You are not logged in.

#1 2010-06-17 01:12:58

graysky
Wiki Maintainer
From: :wq
Registered: 2008-12-01
Posts: 10,597
Website

tar gzip vs. xz compression

What are folks using these days?  I know the official package format got switched over from tar.gz to .tar.xz but unless I'm not using tar correctly, my system backups using xz are taking way longer.

$ tar zcvfp home.tar.gz /home

vs

$ tar cvpJf home.tar.xz /home

Am I omitting an option on the xz format or is it really just that much slower?


CPU-optimized Linux-ck packages @ Repo-ck  • AUR packagesZsh and other configs

Offline

#2 2010-06-17 01:35:10

falconindy
Developer
From: New York, USA
Registered: 2009-10-22
Posts: 4,111
Website

Re: tar gzip vs. xz compression

Speed is the tradeoff for higher compression. Apparently, newer releases are making headway in a more efficient algorithm.

Offline

#3 2010-06-17 01:41:04

sand_man
Member
From: Australia
Registered: 2008-06-10
Posts: 2,164

Re: tar gzip vs. xz compression

I prefer a smaller download rather than faster compression time.


neutral

Offline

#4 2010-06-17 01:43:48

graysky
Wiki Maintainer
From: :wq
Registered: 2008-12-01
Posts: 10,597
Website

Re: tar gzip vs. xz compression

For smaller dirtrees, it's no biggie but when I run my backup script that does (in part) tar cvpJf arch-system.tar.xz /etc /boot /root /var --exclude "/var/cache/pacman/pkg" and it takes 10x longer than the gz compression only to save about 9 % file size, it doesn't payback for me.  I don't want to start a debate of the two formats, I just wanted to make sure that I had the switches right for the xz compression.

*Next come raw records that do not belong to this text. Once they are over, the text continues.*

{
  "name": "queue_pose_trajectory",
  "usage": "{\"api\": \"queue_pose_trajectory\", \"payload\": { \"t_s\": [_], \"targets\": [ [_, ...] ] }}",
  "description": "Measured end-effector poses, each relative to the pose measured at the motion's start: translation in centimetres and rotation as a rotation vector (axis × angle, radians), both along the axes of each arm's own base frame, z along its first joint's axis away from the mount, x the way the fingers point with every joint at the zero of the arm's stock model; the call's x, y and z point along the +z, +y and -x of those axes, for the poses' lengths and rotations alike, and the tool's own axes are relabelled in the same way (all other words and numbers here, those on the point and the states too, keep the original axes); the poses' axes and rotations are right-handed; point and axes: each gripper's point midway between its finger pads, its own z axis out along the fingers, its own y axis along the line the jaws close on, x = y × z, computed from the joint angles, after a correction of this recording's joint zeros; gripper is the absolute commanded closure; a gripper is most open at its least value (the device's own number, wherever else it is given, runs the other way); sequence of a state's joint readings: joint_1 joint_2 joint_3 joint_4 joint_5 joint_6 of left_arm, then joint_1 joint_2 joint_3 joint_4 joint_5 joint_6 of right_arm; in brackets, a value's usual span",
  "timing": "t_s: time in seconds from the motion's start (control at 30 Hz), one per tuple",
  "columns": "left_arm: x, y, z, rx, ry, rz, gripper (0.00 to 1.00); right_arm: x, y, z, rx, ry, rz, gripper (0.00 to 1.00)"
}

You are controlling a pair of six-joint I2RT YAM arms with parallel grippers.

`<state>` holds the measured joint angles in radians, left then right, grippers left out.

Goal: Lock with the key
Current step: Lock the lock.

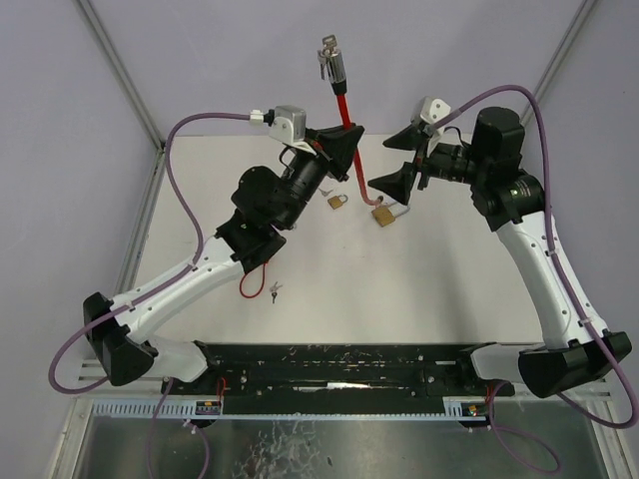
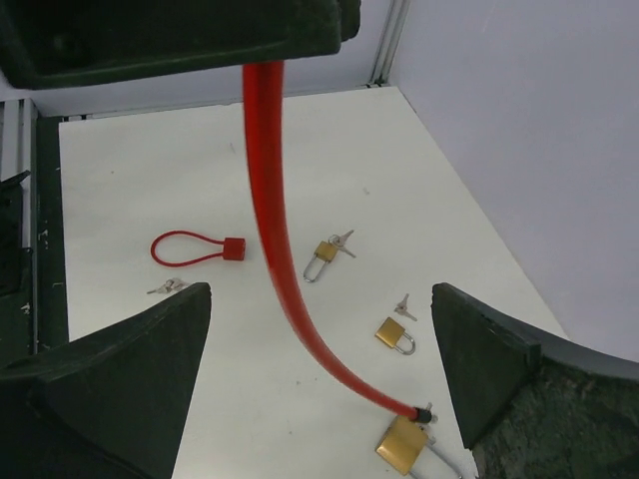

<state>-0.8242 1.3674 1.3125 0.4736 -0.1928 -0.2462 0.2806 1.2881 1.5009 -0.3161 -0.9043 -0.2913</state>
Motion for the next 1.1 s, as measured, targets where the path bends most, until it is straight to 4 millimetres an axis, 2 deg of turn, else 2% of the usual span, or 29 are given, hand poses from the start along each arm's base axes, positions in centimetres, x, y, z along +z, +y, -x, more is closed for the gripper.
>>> {"api": "queue_pose_trajectory", "payload": {
  "t_s": [0.17, 0.3, 0.47, 0.57, 0.6, 0.63, 0.73, 0.83, 0.87, 0.97, 1.07, 1.1],
  "targets": [
    [3.4, -0.6, 2.5, 0.065, -0.011, -0.005, 1.0, 2.1, 2.0, 0.2, 0.01, -0.036, -0.006, 0.06],
    [5.5, -0.9, 3.9, 0.09, -0.012, 0.001, 1.0, 2.9, 2.6, 0.1, 0.0, -0.034, -0.027, 0.12],
    [6.0, -1.4, 3.9, 0.138, 0.005, -0.008, 1.0, 3.6, 3.5, 0.7, 0.024, -0.005, -0.07, 0.38],
    [5.9, -2.4, 4.0, 0.152, 0.009, -0.023, 1.0, 3.9, 4.0, 1.1, 0.043, 0.013, -0.096, 0.42],
    [5.8, -2.7, 4.0, 0.154, 0.011, -0.028, 1.0, 3.9, 4.1, 1.2, 0.046, 0.017, -0.101, 0.47],
    [5.6, -3.0, 4.0, 0.157, 0.014, -0.034, 1.0, 3.9, 4.2, 1.3, 0.052, 0.025, -0.107, 0.58],
    [5.1, -3.4, 3.6, 0.175, 0.022, -0.048, 1.0, 3.7, 4.3, 1.7, 0.068, 0.041, -0.113, 0.98],
    [4.9, -3.4, 3.4, 0.189, 0.026, -0.051, 1.0, 3.4, 4.4, 2.8, 0.087, 0.071, -0.12, 1.0],
    [4.9, -3.5, 3.5, 0.186, 0.026, -0.05, 0.93, 3.5, 4.4, 3.0, 0.09, 0.072, -0.124, 1.0],
    [4.9, -3.7, 4.1, 0.159, 0.021, -0.041, 0.63, 3.5, 4.1, 4.1, 0.128, 0.102, -0.158, 1.0],
    [3.4, -3.5, 5.5, 0.09, 0.011, -0.056, 0.34, 3.3, 3.7, 5.5, 0.189, 0.174, -0.221, 1.0],
    [2.7, -3.3, 6.2, 0.052, 0.002, -0.059, 0.29, 3.3, 3.4, 5.8, 0.203, 0.197, -0.244, 1.0]
  ]
}}
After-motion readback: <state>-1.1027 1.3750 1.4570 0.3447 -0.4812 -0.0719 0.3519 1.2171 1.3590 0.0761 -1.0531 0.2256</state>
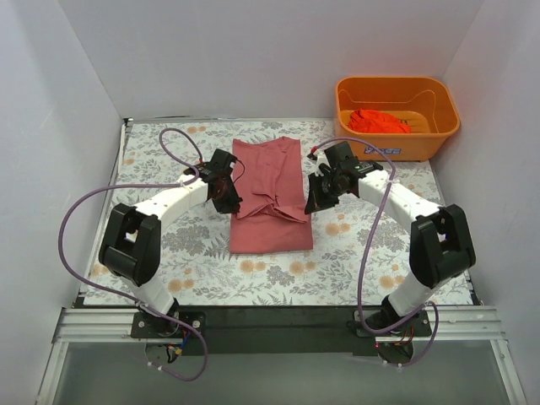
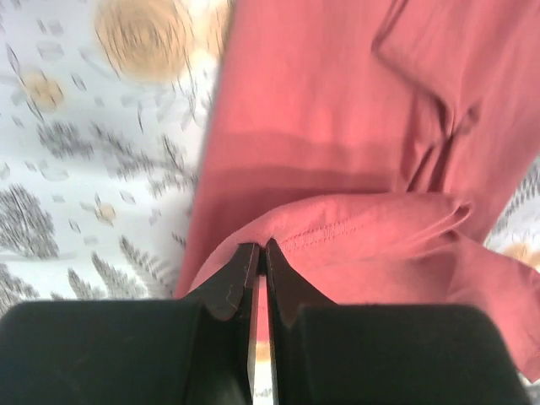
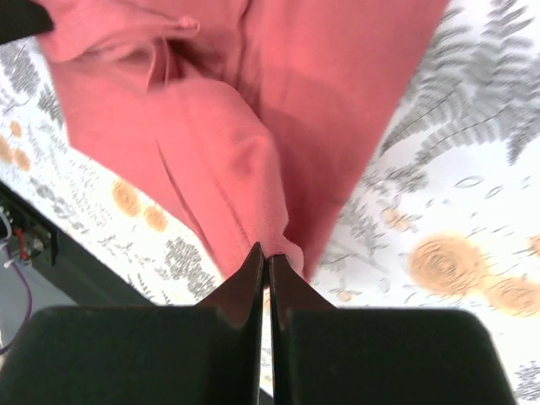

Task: Fold and stack the t-shirts
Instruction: Fold the tshirt

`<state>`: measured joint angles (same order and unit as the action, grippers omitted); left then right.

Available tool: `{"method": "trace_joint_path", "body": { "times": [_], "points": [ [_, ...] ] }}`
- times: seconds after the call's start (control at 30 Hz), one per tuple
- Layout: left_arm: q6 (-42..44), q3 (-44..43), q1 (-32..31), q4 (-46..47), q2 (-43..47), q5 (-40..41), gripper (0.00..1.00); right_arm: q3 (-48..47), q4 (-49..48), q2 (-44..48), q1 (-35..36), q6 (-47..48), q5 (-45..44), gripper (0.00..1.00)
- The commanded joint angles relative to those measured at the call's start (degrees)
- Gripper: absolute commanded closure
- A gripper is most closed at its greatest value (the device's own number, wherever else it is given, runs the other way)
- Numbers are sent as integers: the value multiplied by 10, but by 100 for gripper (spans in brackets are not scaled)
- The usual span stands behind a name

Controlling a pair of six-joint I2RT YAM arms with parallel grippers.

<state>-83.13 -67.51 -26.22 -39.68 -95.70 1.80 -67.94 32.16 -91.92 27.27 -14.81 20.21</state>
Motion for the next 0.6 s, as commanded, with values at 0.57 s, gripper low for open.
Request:
{"method": "trace_joint_path", "body": {
  "times": [0.57],
  "points": [
    [63, -72, 50, 103, -99, 32, 100, -81, -77, -135, -59, 45, 19, 99]
  ]
}}
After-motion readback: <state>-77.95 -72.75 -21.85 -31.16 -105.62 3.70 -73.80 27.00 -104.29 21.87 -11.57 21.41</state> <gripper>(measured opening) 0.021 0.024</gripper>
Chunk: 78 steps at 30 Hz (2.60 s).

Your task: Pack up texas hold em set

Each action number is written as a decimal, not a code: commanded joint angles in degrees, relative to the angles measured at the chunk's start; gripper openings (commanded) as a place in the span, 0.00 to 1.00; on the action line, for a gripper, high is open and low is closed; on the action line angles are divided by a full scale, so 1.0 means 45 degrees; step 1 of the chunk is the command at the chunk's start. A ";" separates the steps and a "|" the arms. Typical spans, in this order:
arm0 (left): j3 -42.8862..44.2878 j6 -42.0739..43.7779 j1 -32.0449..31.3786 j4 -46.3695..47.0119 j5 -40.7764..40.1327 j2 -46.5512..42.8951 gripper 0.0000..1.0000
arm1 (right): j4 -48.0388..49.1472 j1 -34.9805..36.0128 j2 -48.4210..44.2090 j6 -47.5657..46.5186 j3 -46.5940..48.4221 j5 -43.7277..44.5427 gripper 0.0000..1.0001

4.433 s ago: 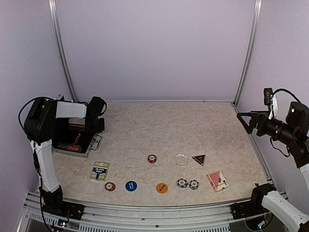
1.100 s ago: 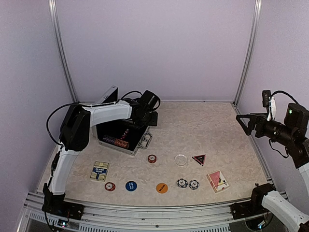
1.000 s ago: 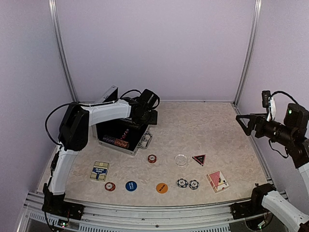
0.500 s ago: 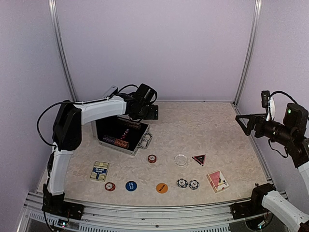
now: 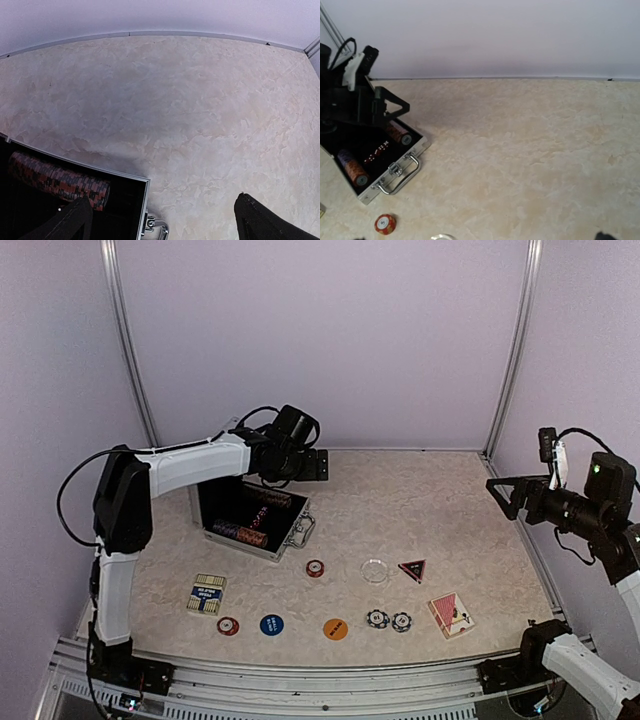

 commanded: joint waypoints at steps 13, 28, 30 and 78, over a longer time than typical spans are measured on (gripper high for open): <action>-0.2001 -0.0564 -0.0593 0.0645 -0.0595 -0.2450 0.99 | 0.0338 0.0135 0.0209 0.0031 -0.0127 -0.0159 0.99; -0.3163 -0.1050 -0.1421 -0.0215 -0.2125 -0.4682 0.99 | 0.0780 0.0139 0.0442 0.0259 -0.0362 -0.0396 0.99; -0.3379 -0.1121 -0.1433 -0.0360 -0.2474 -0.5015 0.99 | 0.0772 0.0146 0.0427 0.0256 -0.0347 -0.0418 0.99; -0.7992 -0.1466 0.1456 -0.1052 -0.3774 -1.0962 0.99 | 0.1149 0.0140 0.0758 0.0419 -0.0578 -0.0615 0.99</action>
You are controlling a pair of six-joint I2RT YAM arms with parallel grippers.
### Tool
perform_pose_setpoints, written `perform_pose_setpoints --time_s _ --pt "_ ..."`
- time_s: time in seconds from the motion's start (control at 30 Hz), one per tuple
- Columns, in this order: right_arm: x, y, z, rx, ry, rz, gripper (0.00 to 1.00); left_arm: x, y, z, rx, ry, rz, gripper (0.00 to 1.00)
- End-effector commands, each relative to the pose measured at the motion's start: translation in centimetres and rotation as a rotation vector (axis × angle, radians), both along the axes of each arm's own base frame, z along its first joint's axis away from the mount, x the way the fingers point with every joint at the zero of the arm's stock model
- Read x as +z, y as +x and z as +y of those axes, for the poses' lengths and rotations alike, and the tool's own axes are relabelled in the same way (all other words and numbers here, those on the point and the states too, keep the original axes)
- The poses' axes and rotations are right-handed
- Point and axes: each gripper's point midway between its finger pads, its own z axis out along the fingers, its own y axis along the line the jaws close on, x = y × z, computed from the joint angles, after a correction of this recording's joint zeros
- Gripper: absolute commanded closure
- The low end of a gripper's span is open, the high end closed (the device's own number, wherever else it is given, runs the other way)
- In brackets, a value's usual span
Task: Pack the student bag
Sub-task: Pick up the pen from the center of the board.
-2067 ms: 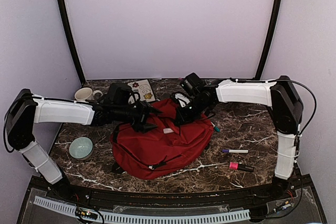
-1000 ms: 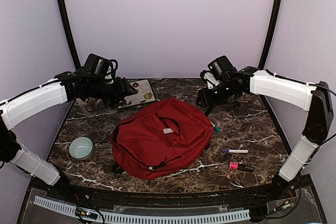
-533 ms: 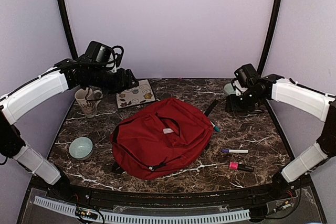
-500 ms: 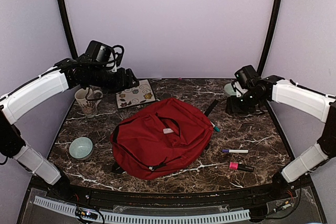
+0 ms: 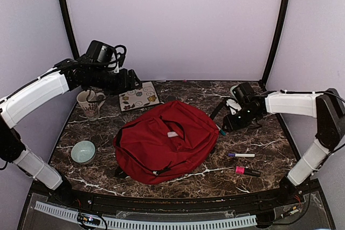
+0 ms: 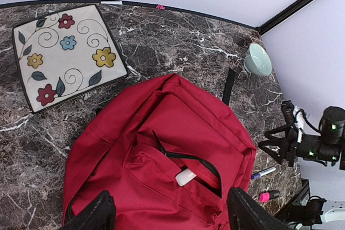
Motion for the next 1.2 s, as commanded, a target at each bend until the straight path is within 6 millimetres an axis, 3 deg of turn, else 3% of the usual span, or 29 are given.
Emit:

Last edited by graysky (2010-06-17 01:44:03)


CPU-optimized Linux-ck packages @ Repo-ck  • AUR packagesZsh and other configs

Offline

#5 2010-06-17 01:44:42

some-guy94
Member
Registered: 2009-08-15
Posts: 360

Re: tar gzip vs. xz compression

xz decompression is not supposed to be as 'extreme' as the compression.

Offline

#6 2010-06-17 01:49:00

IgnorantGuru
Member
Registered: 2009-11-09
Posts: 640
Website

Re: tar gzip vs. xz compression

Another option is --bzip2 in tar, which IIRC is somewhere between gz and xz in compression speed and size.

Also... xz uses multiple threads when run on a multi-core CPU (by default).  You can also specify the compression level, which will affect the speed.  To specify options to xz you'll probably need to use

tar -cf - files | xz -2 > archive.txz

Personally, I have my system do automated backups in the wee hours of the night, so I don't care if it grinds away for awhile with xz.

Last edited by IgnorantGuru (2010-06-17 01:58:33)

Offline

#7 2010-06-17 01:54:44

andresp
Member
Registered: 2010-05-29
Posts: 62

Re: tar gzip vs. xz compression

I use gz because just about every system has gzip installed, and bzip is just not useful.

I recently went through the pain of converting an ext4 1tb drive someone else formatted to ext3 because the main netbsd server box couldn't mount it...

Most the time it makes sense to just stay portable.

Offline

#8 2010-06-17 01:56:16

wonder
Developer
From: Bucharest, Romania
Registered: 2006-07-05
Posts: 5,941
Website

Re: tar gzip vs. xz compression

you are using in the right way. is knew that xz compression take  bit longer than gzip.


Give what you have. To someone, it may be better than you dare to think.

Offline

#9 2010-06-17 01:57:08

some-guy94
Member
Registered: 2009-08-15
Posts: 360

Re: tar gzip vs. xz compression

IgnorantGuru wrote:

Another option is --bzip2 in tar, which IIRC is somewhere between gz and xz in compression speed and size.

Personally, I have my system do automated backups in the wee hours of the night, so I don't care if it grinds away for awhile with xz.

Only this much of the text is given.